Abstract—A method for fitting very long IP traffic traces to a Markov Modulated Poisson
Process (MMPP) model is proposed in this paper. We compare our method to a previously
published technique using several 24 hour traces. Our method is useful when the traces are
very long and exhibit diurnal traffic changes.
Matlab Code
Save the trace file with the name packsPerSec in the same directory as the Matlab code.
packsPerSec is a text file with number of packets received per time unit in each line
This is an implementation of algorithm LAMBDA that was proposed in [1]. Once the MMPP
states are determined using algorithm LAMBDA, the code determines transition probability
matrix and then generates data using the transition probability matrix. Finally, it compares
generated data with trace data using quantile-quantile plot. The code is divided into 5 parts
(see comments in matlab code).
Part 1: Determine MMPP states from the trace using algorithm LAMBDA.
Part 2: Assign each sample in trace to the corresponding MMPP state and find state transition
matrix.
Part 3: Find state transition probability matrix and infinitesimal generator matrix (Q matrix) from
state transition matrix.
Part 4: Generate a MMPP state sample from Q-Matrix.
Part 5: Generate a packet trace from MMPP state sample.
This is an implementation of the algorithm that we proposed in this paper. This code is also
Divided into 5 parts and all parts are similar to Algorithm 1 except parts 1 and 2. In part 1,
algorithm LAMBDA is used only to generate the rates (not states). In part 2, data is divided into
state sets (regions that can be modeled using the same set of states). Then states are assigned
with rates that were determined using algorithm LAMBDA.

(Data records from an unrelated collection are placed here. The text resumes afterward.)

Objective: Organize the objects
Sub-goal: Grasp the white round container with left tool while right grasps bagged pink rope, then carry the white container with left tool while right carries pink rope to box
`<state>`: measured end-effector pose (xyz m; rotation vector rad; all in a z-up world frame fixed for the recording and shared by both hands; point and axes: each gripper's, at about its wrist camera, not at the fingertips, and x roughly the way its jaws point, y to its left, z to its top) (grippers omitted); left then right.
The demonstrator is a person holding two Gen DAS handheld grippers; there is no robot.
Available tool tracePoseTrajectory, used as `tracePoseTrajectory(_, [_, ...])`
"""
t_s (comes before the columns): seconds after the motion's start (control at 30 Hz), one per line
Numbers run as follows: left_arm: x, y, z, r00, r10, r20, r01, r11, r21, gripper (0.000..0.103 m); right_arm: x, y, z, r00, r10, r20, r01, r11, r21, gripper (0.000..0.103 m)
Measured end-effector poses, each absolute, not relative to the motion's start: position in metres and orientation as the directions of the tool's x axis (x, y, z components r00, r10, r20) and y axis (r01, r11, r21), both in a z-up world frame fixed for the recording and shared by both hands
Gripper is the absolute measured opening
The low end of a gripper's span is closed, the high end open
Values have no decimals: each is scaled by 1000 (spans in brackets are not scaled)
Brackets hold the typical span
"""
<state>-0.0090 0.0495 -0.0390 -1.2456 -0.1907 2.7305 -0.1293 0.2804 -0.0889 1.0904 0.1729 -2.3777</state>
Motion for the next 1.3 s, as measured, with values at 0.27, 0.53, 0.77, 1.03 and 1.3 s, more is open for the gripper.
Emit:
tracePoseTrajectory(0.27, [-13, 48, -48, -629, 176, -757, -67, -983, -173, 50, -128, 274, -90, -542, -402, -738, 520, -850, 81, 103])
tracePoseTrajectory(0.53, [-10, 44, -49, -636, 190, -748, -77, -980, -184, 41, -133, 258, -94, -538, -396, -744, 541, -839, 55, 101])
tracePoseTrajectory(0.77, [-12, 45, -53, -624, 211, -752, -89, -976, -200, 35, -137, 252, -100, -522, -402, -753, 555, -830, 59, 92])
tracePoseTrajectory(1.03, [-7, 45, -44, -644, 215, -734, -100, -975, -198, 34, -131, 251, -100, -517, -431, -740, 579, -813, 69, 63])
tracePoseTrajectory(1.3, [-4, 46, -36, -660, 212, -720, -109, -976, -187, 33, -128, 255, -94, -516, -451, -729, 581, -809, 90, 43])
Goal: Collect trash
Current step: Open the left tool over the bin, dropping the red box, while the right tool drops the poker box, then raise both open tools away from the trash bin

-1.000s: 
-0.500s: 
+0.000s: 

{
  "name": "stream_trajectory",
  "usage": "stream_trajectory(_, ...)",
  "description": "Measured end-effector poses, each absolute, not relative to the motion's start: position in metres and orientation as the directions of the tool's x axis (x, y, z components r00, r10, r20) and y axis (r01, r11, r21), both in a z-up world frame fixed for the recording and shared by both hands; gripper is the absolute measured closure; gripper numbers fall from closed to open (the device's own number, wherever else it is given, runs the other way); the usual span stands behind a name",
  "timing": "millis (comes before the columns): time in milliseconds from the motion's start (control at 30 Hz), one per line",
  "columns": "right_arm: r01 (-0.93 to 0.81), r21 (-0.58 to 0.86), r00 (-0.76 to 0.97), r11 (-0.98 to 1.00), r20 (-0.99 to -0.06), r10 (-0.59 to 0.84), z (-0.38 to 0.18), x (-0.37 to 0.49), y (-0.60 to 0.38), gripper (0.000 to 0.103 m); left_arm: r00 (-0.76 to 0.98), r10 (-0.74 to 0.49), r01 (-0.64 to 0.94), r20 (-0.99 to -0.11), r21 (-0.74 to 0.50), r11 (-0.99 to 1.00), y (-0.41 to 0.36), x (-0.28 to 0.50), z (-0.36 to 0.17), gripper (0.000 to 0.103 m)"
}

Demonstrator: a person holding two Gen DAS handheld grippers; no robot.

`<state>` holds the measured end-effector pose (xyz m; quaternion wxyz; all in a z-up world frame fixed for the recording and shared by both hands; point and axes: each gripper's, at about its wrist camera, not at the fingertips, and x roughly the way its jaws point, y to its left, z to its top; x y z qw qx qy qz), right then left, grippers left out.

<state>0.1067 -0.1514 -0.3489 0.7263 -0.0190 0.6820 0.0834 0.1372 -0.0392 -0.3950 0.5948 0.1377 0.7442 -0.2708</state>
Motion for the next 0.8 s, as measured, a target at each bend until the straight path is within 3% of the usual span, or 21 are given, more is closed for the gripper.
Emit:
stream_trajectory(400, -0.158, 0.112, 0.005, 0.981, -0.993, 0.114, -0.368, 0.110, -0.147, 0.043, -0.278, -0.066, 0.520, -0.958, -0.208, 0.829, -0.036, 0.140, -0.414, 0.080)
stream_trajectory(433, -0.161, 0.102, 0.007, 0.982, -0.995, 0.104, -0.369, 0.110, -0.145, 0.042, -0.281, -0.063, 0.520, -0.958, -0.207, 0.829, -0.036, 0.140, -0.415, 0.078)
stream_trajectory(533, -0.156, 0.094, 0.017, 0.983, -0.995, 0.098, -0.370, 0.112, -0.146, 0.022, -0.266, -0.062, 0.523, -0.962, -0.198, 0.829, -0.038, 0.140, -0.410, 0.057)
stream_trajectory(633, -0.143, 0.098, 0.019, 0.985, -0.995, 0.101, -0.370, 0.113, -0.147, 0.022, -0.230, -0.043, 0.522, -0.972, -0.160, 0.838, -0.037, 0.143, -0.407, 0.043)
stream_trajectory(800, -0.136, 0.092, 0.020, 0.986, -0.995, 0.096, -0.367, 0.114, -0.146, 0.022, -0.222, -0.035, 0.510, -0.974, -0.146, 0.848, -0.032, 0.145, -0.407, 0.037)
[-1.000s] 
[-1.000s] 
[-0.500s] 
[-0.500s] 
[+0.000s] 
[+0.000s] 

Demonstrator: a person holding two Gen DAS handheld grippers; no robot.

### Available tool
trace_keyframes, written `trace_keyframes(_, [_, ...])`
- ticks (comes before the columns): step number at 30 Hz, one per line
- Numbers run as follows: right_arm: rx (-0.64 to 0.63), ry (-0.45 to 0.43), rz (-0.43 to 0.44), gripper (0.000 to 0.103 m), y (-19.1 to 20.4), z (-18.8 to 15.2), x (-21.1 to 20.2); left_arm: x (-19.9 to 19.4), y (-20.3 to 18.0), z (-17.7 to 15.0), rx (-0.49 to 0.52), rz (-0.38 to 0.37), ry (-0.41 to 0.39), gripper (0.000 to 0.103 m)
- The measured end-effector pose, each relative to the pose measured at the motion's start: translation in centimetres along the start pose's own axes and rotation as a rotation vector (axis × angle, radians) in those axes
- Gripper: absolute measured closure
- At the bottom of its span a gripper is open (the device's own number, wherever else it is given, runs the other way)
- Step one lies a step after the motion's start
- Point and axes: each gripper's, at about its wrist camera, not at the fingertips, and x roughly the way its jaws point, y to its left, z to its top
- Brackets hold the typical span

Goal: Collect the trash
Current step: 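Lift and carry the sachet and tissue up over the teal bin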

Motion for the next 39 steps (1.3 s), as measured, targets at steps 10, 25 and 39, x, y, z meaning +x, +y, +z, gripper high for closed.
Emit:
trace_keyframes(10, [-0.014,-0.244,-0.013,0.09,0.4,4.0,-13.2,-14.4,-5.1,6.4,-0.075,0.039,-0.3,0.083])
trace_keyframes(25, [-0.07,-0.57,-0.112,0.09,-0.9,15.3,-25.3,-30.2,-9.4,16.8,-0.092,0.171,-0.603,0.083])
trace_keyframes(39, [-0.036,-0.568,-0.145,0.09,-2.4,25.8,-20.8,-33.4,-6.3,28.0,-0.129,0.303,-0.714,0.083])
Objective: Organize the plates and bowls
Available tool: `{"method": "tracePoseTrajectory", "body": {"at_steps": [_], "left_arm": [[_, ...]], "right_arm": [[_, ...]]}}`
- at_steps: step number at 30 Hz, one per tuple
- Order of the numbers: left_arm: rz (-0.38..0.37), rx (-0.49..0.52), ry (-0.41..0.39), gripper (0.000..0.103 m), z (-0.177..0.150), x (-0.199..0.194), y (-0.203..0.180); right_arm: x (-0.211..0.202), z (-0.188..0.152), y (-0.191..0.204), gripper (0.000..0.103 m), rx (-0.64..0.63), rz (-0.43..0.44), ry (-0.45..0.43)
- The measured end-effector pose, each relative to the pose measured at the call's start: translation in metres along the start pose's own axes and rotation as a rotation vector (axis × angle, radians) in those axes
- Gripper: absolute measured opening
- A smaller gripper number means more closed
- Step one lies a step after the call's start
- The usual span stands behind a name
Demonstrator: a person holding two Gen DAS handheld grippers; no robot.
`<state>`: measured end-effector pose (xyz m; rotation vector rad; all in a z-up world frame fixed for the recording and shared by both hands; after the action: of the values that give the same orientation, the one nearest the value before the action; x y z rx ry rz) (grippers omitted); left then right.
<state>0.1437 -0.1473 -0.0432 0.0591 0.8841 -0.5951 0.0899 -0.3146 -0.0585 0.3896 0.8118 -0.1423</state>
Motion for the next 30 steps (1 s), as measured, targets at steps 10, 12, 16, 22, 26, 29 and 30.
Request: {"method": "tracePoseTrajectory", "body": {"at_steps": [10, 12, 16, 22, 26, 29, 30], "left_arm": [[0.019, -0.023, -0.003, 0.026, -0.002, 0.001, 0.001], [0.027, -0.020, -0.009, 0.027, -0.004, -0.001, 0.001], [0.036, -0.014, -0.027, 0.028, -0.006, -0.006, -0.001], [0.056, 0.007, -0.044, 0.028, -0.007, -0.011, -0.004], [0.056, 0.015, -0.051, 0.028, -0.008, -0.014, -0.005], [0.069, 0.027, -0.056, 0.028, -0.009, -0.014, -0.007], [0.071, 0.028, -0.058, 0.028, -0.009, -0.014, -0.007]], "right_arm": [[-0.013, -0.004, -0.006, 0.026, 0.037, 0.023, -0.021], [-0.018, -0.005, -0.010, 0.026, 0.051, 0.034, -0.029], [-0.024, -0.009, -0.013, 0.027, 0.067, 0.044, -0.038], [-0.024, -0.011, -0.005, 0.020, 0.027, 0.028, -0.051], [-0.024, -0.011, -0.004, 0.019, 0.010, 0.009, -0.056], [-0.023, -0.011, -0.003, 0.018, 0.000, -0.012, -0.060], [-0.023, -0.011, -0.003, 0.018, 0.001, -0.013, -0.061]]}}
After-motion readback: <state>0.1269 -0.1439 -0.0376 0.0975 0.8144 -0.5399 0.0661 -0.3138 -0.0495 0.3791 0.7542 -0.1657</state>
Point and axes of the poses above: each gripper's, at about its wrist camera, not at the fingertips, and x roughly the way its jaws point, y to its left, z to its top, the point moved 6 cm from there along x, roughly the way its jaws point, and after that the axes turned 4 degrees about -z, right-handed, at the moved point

This code takes two traces as input: one is original traffic trace and other is the trace generated
from MMPP model using one of the two program Algorithm1.m or NewAlgorithm.m. It uses the
fluid-flow simulation model to find the mean waiting time in queue. Packet arrivals to the queue
are determined using the two traces and service rate depends on the load which varies from
0.1 to 0.9 in the simulation.
This code uses the same fluid-flow simulation model as the code Meandelay.m but compares mean
packet loss rates for the two traces instead of mean delays.
Reference:
[1]. Daniel P. Heyman and David Lucantoni, “Modeling Multiple IP Traffic Streams with Rate
Limits,” IEEE/ACM Transactions on Networking, Vol. 11, No. 6, pp. 948-958, December 2003.